» What to do: Where the listing below has a line with "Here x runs", write out exactly that line and every line after it, stopping after the line with "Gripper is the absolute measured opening".

» Given information:

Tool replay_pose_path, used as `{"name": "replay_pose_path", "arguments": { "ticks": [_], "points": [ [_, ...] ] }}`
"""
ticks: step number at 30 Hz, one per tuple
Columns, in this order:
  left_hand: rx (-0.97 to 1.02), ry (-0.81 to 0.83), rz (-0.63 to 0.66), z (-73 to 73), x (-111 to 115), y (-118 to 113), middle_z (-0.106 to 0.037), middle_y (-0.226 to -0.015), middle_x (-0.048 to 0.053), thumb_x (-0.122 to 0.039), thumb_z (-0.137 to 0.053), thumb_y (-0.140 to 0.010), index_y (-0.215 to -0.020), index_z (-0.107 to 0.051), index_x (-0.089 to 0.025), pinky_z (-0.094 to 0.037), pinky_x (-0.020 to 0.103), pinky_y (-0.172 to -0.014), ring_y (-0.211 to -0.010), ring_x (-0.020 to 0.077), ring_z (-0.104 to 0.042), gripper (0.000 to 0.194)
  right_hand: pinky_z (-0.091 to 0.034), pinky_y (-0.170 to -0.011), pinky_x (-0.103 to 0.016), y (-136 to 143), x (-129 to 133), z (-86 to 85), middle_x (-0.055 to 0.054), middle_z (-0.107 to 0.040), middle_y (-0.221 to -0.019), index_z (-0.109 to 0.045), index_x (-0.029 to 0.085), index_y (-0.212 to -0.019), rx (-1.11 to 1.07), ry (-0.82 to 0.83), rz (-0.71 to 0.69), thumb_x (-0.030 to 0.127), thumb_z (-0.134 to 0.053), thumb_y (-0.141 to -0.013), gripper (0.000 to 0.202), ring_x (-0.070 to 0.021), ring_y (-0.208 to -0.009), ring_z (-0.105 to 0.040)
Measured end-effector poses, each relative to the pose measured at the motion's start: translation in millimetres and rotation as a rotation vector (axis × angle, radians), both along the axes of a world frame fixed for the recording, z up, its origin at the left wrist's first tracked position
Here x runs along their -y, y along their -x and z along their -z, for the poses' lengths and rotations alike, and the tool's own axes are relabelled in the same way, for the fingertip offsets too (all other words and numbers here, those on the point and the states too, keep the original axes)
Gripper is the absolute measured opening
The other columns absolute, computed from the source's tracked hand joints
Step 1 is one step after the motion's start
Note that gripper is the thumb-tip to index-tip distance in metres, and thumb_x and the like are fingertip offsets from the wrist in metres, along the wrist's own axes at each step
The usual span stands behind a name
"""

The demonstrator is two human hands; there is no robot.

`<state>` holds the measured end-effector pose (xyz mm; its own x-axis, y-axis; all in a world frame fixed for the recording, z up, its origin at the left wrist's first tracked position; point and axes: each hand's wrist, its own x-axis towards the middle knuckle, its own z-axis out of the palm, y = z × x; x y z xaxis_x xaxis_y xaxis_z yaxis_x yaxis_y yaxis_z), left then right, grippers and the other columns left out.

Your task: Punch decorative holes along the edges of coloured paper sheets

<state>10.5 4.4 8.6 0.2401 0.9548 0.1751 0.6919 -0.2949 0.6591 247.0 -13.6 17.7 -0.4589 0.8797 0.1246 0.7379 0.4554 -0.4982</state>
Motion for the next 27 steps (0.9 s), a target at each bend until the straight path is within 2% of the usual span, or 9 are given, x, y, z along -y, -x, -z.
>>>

» Task solution:
Here x runs along their -y, y along their -x and z along their -z, for the poses' lengths and rotations alike, and the tool's own axes are relabelled in the same way, for the fingertip offsets too (all other words and numbers here, those on the point and the states too, keep the original axes)
Gripper is the absolute measured opening

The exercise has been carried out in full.